Deformity mechanisms are not yet well understood (Bengtsson, 1979; Al-Harbi, 2001) but in most cases appear to be linked to the disruption of early developmental processes (Longwell et al., 1992). Radiography is faster and simpler to perform than standard histological methods for examining skeletal anatomy and provides considerable detail without requiring the sacrifice of the animal. X-rays can also be used as a rapid survey of known mutants for skeletal abnormalities (Fisher et al., 2003). Minor vertebral changes in fish could be detected radiographically and sonographically, when no observable effects on external morphology were noted. This demonstrates the importance of diagnostic imaging in detecting skeletal deformities in fish. Detected vertebral changes ranged from demineralization, increased density and slight loss of structure to collapse, fusion and change in intervertebral spacing for multiple vertebrae. This impairment could give rise to lordosis, kyphosis or abnormal vertebrae at several locations.
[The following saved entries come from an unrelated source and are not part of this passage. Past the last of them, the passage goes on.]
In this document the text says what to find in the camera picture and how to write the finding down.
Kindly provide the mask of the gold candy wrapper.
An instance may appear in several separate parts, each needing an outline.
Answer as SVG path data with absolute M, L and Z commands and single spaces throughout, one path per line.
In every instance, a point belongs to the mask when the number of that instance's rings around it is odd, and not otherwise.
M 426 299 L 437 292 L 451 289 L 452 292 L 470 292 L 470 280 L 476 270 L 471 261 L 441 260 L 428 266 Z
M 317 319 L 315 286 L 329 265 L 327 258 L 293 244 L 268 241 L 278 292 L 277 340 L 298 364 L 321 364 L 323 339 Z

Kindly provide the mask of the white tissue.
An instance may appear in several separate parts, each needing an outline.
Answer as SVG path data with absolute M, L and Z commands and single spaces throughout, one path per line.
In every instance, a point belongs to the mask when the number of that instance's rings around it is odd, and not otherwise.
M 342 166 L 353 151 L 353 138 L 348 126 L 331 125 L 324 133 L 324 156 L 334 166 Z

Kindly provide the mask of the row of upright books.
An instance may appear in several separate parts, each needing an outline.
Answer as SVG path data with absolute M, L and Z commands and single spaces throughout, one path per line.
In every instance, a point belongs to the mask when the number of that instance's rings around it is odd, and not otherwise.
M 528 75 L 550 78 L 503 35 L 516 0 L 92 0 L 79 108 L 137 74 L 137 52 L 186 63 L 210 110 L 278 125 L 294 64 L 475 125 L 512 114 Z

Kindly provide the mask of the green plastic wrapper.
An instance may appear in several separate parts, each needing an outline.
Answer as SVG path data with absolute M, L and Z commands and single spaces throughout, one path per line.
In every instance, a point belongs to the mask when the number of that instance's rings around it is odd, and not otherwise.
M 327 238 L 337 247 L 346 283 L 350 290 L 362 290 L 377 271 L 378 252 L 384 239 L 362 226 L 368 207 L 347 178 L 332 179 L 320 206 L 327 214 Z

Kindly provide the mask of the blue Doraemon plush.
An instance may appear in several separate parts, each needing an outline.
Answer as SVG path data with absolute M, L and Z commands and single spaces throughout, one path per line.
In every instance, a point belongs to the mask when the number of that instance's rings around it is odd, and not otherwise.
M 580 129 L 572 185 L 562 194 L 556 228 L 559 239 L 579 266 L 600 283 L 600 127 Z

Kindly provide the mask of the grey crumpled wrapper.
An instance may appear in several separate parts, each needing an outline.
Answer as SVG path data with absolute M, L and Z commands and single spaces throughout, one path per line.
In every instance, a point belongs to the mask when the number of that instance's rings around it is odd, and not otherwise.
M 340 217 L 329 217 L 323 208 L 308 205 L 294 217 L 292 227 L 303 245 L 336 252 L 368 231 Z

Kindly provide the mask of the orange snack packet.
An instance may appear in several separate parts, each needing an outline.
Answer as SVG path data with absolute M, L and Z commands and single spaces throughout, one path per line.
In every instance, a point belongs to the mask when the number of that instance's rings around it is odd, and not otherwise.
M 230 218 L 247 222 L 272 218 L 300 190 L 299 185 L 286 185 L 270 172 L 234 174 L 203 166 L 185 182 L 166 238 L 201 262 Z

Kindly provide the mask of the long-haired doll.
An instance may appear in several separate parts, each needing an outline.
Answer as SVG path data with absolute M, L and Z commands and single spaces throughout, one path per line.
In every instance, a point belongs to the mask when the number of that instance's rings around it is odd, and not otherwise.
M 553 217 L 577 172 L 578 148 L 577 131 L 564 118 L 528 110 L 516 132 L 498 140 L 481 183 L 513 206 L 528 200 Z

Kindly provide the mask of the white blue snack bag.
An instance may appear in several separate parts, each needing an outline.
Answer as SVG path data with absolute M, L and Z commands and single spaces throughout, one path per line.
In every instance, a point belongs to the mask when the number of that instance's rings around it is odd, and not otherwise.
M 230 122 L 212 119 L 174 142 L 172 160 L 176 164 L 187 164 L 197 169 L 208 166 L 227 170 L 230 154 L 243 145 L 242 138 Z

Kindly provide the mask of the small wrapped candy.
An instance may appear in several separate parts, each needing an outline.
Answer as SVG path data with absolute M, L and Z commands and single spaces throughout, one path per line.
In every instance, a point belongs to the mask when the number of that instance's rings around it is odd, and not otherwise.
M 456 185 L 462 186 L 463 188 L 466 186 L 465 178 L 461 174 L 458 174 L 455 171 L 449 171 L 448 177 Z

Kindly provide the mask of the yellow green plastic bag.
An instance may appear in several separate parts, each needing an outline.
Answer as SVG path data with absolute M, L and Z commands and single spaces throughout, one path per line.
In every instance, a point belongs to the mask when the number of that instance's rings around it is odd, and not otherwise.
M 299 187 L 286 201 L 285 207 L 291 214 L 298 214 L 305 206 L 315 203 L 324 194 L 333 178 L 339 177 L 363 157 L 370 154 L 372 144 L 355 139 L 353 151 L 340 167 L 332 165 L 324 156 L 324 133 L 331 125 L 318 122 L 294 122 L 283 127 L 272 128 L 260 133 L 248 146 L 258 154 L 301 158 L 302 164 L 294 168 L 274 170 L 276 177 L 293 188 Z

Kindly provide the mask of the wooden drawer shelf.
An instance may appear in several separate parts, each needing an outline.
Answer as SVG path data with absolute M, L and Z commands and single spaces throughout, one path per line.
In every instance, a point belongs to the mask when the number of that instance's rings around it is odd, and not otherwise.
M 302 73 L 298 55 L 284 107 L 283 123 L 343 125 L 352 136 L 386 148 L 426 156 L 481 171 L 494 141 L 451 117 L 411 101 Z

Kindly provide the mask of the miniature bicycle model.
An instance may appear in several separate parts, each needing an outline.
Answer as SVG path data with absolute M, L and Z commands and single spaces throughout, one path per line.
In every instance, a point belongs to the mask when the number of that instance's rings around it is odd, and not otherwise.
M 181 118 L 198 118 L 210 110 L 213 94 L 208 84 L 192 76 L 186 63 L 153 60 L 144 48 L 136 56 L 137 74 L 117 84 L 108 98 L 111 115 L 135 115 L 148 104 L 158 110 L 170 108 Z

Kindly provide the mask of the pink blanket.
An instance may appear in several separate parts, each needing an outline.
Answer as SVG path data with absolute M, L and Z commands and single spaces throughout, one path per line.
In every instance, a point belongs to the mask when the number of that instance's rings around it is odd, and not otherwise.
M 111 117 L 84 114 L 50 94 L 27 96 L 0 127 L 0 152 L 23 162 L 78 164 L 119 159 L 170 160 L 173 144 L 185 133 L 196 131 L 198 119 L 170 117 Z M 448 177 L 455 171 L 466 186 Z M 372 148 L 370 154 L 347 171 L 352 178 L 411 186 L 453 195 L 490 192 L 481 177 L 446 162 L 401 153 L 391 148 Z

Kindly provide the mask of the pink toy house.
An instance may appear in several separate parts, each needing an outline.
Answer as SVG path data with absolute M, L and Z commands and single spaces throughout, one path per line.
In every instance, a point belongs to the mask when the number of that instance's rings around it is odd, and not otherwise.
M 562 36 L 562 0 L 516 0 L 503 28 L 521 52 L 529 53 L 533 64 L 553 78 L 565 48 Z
The observed curvature in the lead acetate treated fish of the present study may be explained by the effect of lead toxicity on inhibition of enzymatic decomposition of tryptophan; also Pb may cause inhibition of other enzymes due to its affinity to amino, imino and sulfhydryl groups of the enzymatic active centers (Slominska and Jezierska, 2000). A similar effect of lead was observed, since fish exposed to lead had scoliosis (Davies et al., 1976; Holcombe et al., 1976). Many literatures indicate that metal intoxication reduces calcium uptake and bone calcium accumulation which results in the changes in bone properties; they become flexible and easy bend. Metals may also induce disturbances of neuro-muscular transmission which often results in muscular contractures that may lead to skeletal deformities, especially if it is flexible (Jezierska and Witeska, 2001; Jezierska et al., 2009).
Calcium and phosphorus are closely related to the development and maintenance of the skeletal system and the stability of the vertebrae is maintained by a solid phase of calcium phosphate (Lall and Lewis-McCrea, 2007). Concerning the decrease in calcium and phosphorus elements estimated by EDX analysis in the present study, this may explain both the great degenerative changes shown in the ultra structure examination of gills and the spinal alterations examined by X-ray. These results were also in agreement with that of Slominska and Jezierska (2000), who revealed an impairment of skeletal ossification of the larvae of carps after exposure to copper and the skeleton remained cartilaginous. On the other hand the bones were fully calcified in 40 days old in control carps. Only in some fish initial ossification may occurred in the anterior part of the spinal column (Slominska and Jezierska, 2000). This also confirms the high weight percent of these two elements in the head region compared with trunk and tail regions.
CONCLUSION
The present study has succeeded in diagnosis of lead toxicity in fish by modern and accurate methods; SEM and radiographical study. The toxicity by lead revealed disturbance of bone ossification and may be reach to mutation-like tumor in Nile tilapia fish (Oreochromis niloticus).